# Work task:
Up to and including the line that holds "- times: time", print the data exactly from its first line; do not print the pictures.

Start of Dataset records

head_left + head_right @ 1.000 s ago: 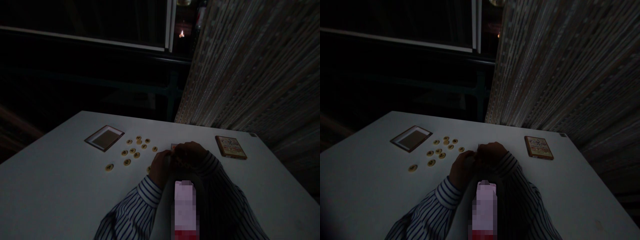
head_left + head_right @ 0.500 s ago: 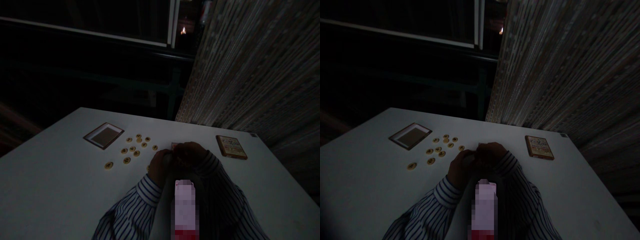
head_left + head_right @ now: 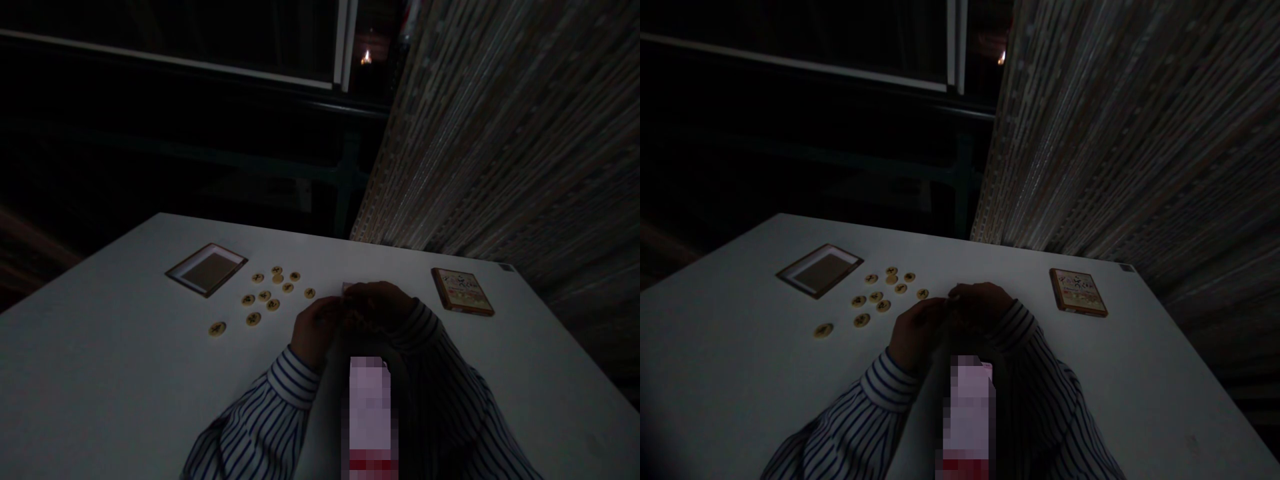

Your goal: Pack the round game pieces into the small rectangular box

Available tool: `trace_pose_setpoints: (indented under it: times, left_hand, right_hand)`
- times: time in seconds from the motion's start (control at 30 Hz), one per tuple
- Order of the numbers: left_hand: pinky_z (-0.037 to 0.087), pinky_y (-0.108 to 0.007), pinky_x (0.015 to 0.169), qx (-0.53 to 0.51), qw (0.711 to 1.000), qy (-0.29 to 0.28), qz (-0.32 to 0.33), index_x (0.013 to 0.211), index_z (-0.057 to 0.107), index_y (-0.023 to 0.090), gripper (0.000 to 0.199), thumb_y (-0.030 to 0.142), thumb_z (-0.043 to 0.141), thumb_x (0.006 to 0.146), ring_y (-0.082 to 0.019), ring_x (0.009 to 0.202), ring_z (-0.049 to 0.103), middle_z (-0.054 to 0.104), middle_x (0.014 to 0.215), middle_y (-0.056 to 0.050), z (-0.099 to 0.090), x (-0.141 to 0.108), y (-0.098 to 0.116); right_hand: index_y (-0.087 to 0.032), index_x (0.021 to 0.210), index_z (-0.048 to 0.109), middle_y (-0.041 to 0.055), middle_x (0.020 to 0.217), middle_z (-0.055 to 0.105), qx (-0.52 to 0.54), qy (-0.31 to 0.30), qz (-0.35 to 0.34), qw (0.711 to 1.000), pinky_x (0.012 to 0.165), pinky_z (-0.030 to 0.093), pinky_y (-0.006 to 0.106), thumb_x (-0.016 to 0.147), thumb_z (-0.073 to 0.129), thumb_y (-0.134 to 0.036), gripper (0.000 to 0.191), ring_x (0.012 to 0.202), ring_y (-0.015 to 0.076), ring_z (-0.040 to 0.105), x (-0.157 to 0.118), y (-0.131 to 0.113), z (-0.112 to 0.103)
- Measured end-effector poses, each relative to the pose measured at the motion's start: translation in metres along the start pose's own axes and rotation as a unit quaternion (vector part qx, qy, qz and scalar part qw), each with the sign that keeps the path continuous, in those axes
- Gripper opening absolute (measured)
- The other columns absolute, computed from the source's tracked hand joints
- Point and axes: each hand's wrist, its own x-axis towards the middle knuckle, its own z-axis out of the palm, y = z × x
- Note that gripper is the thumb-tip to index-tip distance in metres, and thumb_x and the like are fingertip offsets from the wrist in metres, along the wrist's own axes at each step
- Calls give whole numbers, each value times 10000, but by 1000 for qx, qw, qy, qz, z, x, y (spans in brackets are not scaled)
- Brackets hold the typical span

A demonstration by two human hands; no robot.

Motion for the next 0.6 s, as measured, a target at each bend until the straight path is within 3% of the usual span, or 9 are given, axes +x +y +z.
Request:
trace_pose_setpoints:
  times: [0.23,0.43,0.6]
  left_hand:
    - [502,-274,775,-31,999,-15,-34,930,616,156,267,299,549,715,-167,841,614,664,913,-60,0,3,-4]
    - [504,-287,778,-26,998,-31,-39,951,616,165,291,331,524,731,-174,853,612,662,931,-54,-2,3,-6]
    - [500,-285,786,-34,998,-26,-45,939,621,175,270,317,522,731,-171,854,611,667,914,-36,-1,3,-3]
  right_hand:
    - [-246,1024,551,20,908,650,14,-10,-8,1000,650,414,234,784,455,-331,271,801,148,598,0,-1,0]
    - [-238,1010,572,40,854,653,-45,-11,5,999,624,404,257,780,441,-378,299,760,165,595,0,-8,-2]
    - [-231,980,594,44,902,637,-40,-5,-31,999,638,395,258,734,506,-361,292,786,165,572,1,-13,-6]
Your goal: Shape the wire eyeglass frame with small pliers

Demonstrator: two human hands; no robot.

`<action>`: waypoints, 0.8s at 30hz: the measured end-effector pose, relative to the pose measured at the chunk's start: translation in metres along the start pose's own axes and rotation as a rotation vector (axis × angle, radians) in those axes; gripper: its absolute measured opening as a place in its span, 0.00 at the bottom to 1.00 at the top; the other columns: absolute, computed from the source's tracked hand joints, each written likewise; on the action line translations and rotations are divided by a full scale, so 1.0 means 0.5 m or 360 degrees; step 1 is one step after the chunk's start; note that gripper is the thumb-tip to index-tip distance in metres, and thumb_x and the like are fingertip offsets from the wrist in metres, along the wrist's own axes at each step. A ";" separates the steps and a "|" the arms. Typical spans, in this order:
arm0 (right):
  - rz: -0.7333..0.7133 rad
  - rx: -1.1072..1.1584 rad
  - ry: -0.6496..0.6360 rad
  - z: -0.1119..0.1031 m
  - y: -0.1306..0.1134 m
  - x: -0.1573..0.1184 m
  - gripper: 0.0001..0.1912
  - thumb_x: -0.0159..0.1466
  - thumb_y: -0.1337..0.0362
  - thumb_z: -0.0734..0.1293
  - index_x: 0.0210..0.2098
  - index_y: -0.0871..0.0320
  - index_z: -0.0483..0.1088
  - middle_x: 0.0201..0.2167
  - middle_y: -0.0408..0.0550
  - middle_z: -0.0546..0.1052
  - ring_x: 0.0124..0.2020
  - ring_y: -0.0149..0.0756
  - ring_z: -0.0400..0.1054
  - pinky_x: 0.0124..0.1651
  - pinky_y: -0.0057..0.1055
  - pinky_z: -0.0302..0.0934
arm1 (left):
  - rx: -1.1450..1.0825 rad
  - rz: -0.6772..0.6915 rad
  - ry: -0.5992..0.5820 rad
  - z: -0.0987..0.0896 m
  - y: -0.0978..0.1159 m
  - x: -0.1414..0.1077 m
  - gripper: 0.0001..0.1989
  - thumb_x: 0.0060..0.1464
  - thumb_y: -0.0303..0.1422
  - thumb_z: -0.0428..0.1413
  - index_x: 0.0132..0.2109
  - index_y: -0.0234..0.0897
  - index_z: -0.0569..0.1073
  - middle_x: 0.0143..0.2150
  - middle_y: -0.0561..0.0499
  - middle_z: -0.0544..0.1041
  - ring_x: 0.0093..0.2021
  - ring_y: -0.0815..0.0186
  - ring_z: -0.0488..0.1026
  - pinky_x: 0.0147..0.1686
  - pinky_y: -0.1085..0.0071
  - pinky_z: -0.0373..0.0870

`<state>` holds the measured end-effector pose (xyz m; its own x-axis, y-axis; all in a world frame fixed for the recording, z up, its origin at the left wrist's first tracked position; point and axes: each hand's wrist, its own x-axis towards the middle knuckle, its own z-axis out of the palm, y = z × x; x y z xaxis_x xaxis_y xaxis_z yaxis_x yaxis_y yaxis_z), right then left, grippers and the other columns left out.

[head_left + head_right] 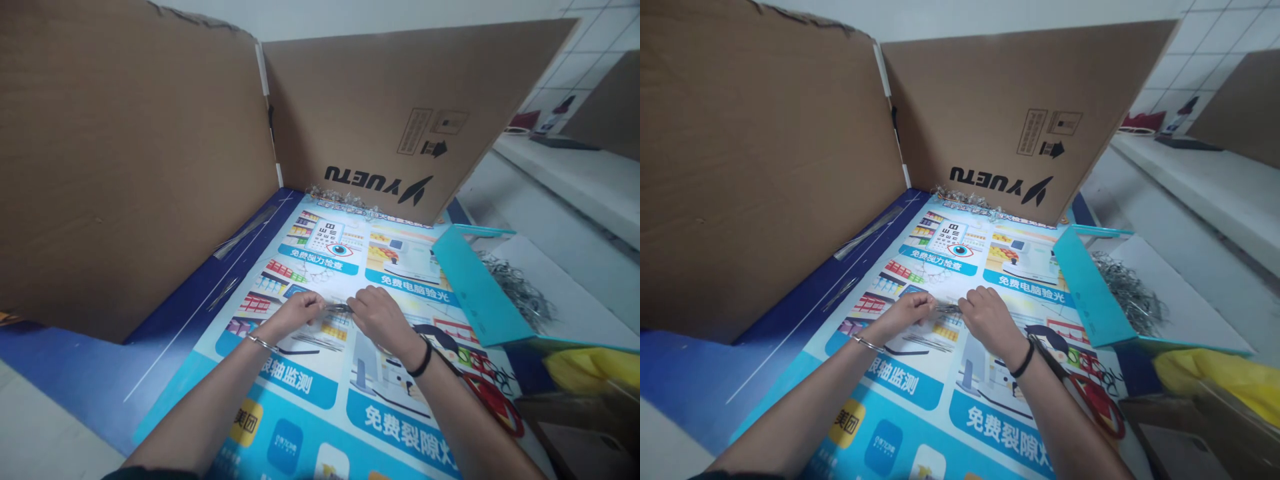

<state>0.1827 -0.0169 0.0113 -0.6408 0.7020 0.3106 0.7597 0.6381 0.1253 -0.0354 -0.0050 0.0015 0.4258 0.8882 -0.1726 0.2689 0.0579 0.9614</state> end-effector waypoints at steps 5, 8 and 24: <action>0.0017 -0.0052 0.0044 0.000 -0.001 0.001 0.05 0.62 0.68 0.61 0.32 0.58 0.68 0.28 0.48 0.67 0.33 0.38 0.55 0.37 0.34 0.44 | -0.0070 0.0021 0.0071 0.003 -0.001 0.001 0.12 0.50 0.39 0.52 0.29 0.33 0.68 0.19 0.57 0.64 0.20 0.74 0.59 0.22 0.78 0.54; 0.0010 -0.0048 0.0064 -0.001 -0.002 0.001 0.05 0.62 0.68 0.61 0.32 0.58 0.68 0.27 0.48 0.66 0.33 0.37 0.55 0.37 0.34 0.44 | -0.0083 0.0022 0.0074 0.003 -0.003 0.001 0.12 0.50 0.39 0.52 0.29 0.33 0.67 0.21 0.57 0.64 0.20 0.74 0.60 0.22 0.78 0.56; 0.0040 -0.0050 0.0078 -0.004 -0.003 0.001 0.06 0.62 0.68 0.60 0.33 0.58 0.69 0.27 0.47 0.66 0.33 0.37 0.55 0.37 0.34 0.45 | -0.0052 0.0034 0.0179 0.013 -0.006 0.007 0.07 0.47 0.34 0.50 0.28 0.34 0.66 0.23 0.57 0.63 0.21 0.74 0.61 0.23 0.77 0.58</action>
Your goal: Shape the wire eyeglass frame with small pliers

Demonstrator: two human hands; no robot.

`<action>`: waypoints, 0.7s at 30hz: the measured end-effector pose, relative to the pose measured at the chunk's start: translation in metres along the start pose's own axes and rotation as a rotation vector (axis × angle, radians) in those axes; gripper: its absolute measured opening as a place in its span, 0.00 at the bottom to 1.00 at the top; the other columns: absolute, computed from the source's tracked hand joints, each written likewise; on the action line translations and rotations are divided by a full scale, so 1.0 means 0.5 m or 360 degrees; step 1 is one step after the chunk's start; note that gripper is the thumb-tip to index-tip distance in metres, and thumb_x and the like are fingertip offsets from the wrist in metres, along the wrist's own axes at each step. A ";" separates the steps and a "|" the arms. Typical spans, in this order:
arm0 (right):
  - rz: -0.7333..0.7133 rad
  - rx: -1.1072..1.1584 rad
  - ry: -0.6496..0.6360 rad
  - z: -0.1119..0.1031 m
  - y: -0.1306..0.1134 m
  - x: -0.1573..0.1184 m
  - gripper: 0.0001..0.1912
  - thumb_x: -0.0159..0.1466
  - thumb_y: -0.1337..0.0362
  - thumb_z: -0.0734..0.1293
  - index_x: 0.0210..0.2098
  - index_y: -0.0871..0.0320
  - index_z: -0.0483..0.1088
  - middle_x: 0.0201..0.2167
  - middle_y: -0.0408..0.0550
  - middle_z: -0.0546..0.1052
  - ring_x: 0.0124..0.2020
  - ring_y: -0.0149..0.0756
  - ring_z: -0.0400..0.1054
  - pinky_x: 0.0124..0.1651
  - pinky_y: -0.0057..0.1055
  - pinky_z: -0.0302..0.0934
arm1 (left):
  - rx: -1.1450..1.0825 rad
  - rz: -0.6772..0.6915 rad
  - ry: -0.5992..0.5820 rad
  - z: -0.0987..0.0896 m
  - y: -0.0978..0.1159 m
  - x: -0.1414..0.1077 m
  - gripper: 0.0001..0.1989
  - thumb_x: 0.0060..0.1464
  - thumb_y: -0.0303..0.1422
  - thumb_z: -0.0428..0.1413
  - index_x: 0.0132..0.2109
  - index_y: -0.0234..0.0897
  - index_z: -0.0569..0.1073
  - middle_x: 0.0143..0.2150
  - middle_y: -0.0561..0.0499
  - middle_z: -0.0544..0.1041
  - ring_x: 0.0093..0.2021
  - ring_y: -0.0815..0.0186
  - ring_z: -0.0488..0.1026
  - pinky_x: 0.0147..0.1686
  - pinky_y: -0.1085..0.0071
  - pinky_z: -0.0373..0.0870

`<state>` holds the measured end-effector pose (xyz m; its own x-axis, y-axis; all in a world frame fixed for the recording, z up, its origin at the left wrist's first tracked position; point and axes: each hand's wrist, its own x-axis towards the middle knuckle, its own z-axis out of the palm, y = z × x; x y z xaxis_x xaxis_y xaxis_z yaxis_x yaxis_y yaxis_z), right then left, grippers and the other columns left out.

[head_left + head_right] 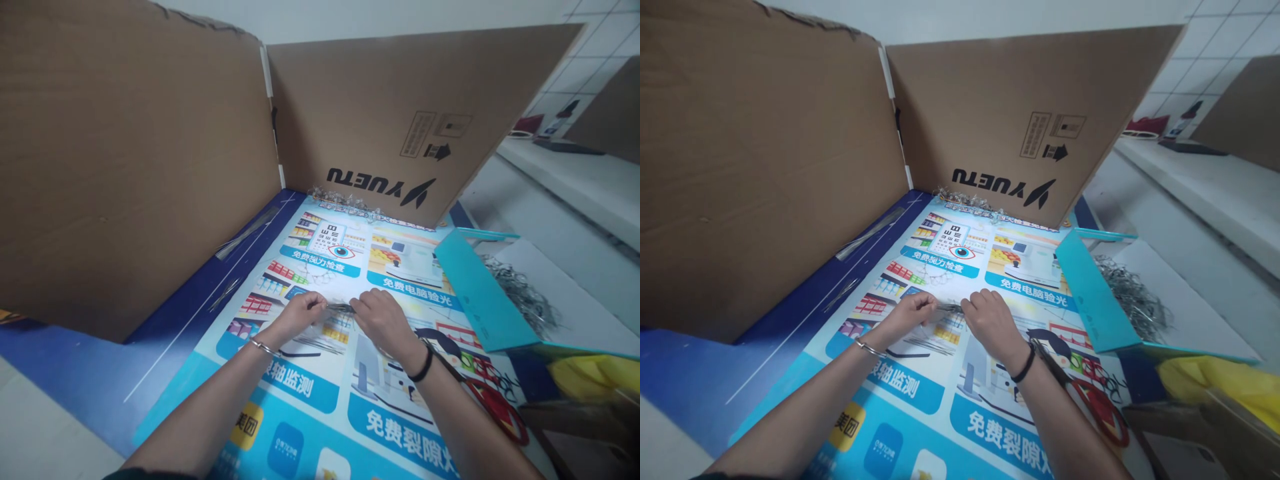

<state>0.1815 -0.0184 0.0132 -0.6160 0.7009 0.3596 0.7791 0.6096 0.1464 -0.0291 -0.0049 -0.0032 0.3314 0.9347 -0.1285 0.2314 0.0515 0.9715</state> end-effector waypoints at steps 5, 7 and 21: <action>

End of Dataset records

# Answer for this exercise:
head_left + head_right @ 1.000 s ago: 
head_left + head_right @ 0.500 s ago: 
head_left + head_right @ now: 

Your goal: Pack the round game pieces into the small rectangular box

Available tool: `trace_pose_setpoints: (indented under it: times, left_hand, right_hand)`
- times: time in seconds from the motion's start (control at 30 Hz), one per tuple

The submitted response is complete.